Nvidia earnings recap: CEO Jensen Huang talked up Blackwell but failed to satisfy Wall Street's sky-high expectations

Photo illustration of Nvidia CEO Jensen Huang
Noah Berger/Getty Images; Jenny Chang-Rodriguez/BI; Chelsea Jia Feng/BI
  • Nvidia reported its second-quarter earnings after Wednesday's closing bell.

  • The chipmaker beat second-quarter revenue and EPS estimates.

  • However, Nvidia's stock slid after its Q3 revenue guidance failed to hit the most bullish of expectations.

Nvidia delivered strong second-quarter earnings on Wednesday — but that wasn't enough to satiate the sky-high expectations of some on Wall Street.

The company's stock, which is known to fluctuate significantly in the wake of its earnings, was down more than 5% in after-hours trading after the company failed to meet the highest of analysts' expectations for Q3 revenue guidance.

But the company demonstrated that AI spending is still going strong.

The chipmaker notched $30.04 billion in revenue for the past quarter, outpacing consensus estimates of $28.86 billion. However, it was a slimmer revenue beat than recent quarters.
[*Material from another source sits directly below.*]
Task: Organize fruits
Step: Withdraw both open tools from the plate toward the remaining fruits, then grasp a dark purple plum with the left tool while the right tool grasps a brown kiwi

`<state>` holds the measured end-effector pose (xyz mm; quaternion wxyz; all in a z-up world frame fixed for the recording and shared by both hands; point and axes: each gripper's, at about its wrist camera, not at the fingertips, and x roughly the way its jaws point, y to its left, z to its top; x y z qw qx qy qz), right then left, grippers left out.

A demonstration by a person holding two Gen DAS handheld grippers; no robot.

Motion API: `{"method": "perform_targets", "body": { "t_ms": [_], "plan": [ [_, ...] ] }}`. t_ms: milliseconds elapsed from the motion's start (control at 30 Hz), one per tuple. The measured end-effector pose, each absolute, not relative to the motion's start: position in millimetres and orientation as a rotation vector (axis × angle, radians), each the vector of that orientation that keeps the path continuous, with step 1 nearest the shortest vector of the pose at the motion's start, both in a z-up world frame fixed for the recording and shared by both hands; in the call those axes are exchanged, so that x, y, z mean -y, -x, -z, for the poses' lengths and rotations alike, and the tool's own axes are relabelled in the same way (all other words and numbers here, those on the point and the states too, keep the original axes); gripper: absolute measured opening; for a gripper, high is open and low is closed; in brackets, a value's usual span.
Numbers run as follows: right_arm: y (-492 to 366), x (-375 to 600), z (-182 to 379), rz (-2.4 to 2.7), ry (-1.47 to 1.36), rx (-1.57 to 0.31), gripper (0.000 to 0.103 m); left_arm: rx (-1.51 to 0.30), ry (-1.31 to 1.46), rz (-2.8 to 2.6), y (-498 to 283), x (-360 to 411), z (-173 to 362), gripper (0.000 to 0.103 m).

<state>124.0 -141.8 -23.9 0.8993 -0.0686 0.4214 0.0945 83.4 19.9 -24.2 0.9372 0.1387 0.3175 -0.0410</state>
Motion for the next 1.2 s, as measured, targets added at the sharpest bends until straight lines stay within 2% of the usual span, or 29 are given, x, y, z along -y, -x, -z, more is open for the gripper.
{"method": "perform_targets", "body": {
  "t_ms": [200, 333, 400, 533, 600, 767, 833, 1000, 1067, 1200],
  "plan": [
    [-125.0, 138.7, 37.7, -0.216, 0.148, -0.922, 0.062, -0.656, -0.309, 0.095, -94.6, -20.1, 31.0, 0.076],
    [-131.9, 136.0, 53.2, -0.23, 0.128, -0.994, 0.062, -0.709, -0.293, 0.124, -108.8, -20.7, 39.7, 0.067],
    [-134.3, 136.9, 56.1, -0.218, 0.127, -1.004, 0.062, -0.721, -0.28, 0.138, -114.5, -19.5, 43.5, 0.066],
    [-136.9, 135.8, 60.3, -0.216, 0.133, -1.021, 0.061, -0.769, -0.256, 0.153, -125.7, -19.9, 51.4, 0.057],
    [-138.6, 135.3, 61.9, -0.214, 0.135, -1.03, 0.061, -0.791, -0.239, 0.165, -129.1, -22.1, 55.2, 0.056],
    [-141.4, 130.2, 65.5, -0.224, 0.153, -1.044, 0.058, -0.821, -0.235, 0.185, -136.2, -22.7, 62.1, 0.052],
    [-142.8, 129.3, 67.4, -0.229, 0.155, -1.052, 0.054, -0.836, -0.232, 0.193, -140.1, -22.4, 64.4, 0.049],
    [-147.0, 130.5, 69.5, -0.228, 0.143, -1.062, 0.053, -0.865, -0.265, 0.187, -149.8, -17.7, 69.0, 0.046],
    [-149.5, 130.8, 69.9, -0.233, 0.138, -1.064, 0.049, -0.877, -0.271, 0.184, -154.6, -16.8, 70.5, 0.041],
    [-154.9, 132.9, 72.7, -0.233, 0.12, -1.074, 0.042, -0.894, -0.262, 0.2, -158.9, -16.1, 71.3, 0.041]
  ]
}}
The company also beat estimates for guidance, reporting it expects about $32.5 billion in Q3 revenue, compared to average estimates of $31.77 billion.
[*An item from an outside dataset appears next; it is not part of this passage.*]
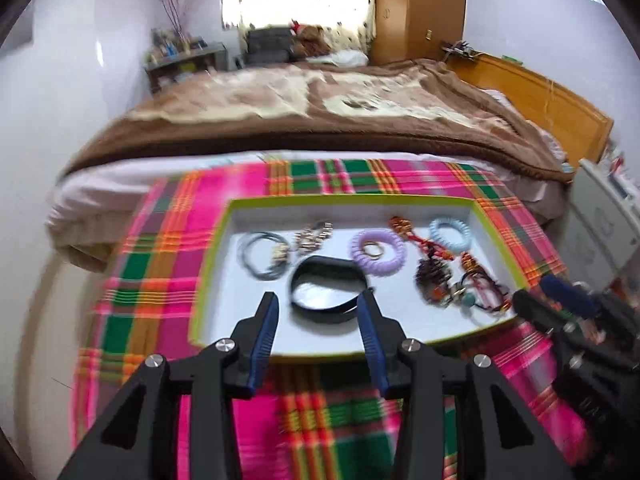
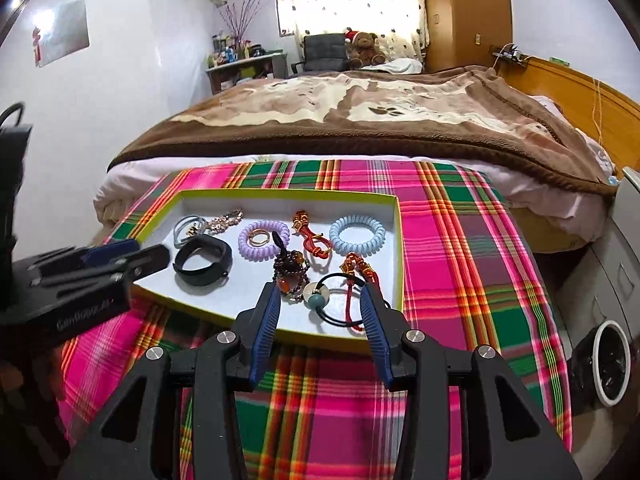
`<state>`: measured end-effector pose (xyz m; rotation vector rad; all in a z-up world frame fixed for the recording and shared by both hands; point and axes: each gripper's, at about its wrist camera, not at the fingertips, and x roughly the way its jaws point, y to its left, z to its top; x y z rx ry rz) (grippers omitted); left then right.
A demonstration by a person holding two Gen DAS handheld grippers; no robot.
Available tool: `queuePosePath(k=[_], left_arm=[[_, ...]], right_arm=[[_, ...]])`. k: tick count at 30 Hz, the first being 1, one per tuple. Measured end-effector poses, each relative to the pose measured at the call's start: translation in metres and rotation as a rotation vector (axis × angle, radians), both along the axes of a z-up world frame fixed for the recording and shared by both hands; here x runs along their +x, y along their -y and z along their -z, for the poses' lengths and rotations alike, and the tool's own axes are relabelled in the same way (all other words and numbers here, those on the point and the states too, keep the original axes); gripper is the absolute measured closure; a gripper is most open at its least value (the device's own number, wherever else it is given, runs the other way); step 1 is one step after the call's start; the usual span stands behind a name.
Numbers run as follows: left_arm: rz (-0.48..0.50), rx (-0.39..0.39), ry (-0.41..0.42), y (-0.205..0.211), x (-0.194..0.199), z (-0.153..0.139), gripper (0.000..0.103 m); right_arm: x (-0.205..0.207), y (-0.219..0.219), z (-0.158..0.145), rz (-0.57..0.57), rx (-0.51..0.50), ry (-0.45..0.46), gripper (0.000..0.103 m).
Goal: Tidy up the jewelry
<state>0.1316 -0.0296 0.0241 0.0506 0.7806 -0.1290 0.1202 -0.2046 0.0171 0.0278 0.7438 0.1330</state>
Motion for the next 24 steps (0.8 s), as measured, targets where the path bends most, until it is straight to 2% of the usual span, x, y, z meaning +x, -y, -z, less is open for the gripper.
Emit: queuePosePath(k=[4, 6, 13, 15, 17, 24], left_arm=[[-0.013, -0.009, 0.014, -0.004, -0.022, 0.001, 0.06], [-0.035, 0.034, 0.037, -0.004, -0.033, 0.002, 0.06], [-0.083, 0.054, 0.086, -0.009, -0.057, 0.003, 0.059], [-0.087, 0.047, 0.104, -0.011, -0.06, 0.001, 0.059], [-0.094, 0.039, 0.102, -0.012, -0.061, 0.002, 0.059], [-0.091, -0.002, 0.078, -0.014, -0.064, 0.003, 0.059]], right_arm=[[-0.016, -0.004, -0.006, 0.001, 0.008, 0.034, 0.06], [-0.024, -0.008, -0.007, 0.01, -0.004, 0.051, 0.06], [-0.04, -0.013, -0.009, 0.023, 0.026, 0.071, 0.06], [-0.041, -0.015, -0.007, 0.03, 0.028, 0.067, 0.058], [-0.043, -0.017, -0.006, 0.032, 0.029, 0.063, 0.052], [-0.05, -0.02, -0.008, 0.028, 0.025, 0.074, 0.051]])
However, that Q3 revenue forecast failed to meet some of the loftiest expectations for the third quarter, or the Wall Street "whisper number" that some analysts hoped the company would hit. Dan Morgan, an investor at Synovus, said the Wall Street whisper number was $33 billion to $34 billion.
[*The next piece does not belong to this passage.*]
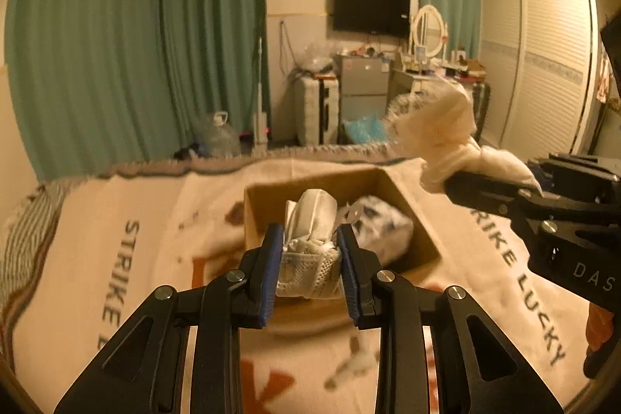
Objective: Organize soft objects
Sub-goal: 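Drop the cloth and mask into the box by opening both tools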
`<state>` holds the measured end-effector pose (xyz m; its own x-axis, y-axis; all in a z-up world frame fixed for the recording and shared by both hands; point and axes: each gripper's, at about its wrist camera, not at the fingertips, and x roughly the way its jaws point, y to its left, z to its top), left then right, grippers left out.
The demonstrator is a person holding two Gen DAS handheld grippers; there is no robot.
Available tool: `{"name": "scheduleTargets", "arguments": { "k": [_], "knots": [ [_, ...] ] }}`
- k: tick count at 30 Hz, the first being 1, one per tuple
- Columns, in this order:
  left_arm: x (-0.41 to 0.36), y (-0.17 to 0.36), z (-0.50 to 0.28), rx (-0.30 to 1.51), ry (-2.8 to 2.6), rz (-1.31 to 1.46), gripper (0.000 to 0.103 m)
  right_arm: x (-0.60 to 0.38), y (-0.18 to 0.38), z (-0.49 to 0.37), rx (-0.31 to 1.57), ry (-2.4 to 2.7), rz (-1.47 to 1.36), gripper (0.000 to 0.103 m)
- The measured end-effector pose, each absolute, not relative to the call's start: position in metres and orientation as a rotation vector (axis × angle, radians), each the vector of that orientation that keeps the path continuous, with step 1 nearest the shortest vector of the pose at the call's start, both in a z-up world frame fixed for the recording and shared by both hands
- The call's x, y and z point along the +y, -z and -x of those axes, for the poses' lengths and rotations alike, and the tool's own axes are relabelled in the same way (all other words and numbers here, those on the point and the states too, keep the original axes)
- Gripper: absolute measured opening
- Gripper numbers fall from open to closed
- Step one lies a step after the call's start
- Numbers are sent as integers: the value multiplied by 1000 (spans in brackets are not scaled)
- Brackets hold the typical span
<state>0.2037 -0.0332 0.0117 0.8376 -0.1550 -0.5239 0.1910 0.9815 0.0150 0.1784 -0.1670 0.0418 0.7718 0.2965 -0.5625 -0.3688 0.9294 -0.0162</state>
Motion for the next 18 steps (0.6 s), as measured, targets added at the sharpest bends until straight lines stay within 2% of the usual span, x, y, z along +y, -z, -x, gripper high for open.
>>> {"name": "scheduleTargets", "arguments": {
  "k": [5, 13, 18],
  "knots": [
    [-34, -1, -249, 532, 187, -80, 28, -165, -36, -238, 598, -370, 94, 23],
    [-32, 54, -302, 614, 174, -108, 28, -162, 22, -310, 701, -377, 29, 23],
    [-39, 66, -307, 611, 161, -106, 31, -170, 52, -323, 750, -363, 12, 24]
  ]
}}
Anticipation has been high for Nvidia's earnings, as the firm has essentially become a bellwether for the wider AI industry.

The big question on everyone's mind was the status of the much-anticipated Blackwell chips, the next generation after the Hopper GPUs that tech companies have been clamoring to get their hands on. Recent reports of a potential delay in Blackwell's rollout drew concerns over the possible industry impact.

Nvidia CEO Jensen Huang said Blackwell demand was "incredible" and the company said it expected to ship "several billion" in revenue from sales of the new chip architecture in its fiscal Q4. But it also acknowledged that production problems related to Blackwell impacted gross margins in the past quarter.

"We shipped customer samples of our Blackwell architecture in the second quarter," Nvidia's CFO said in prepared remarks.

"We executed a change to the Blackwell GPU mask to improve production yield," she added. "Blackwell production ramp is scheduled to begin in the fourth quarter and continue into fiscal 2026."

Huang said demand continued to be "really strong" for Nvidia's existing Hopper chips, and that AI companies were looking to deploy their capital and build out their data centers now with what was currently available.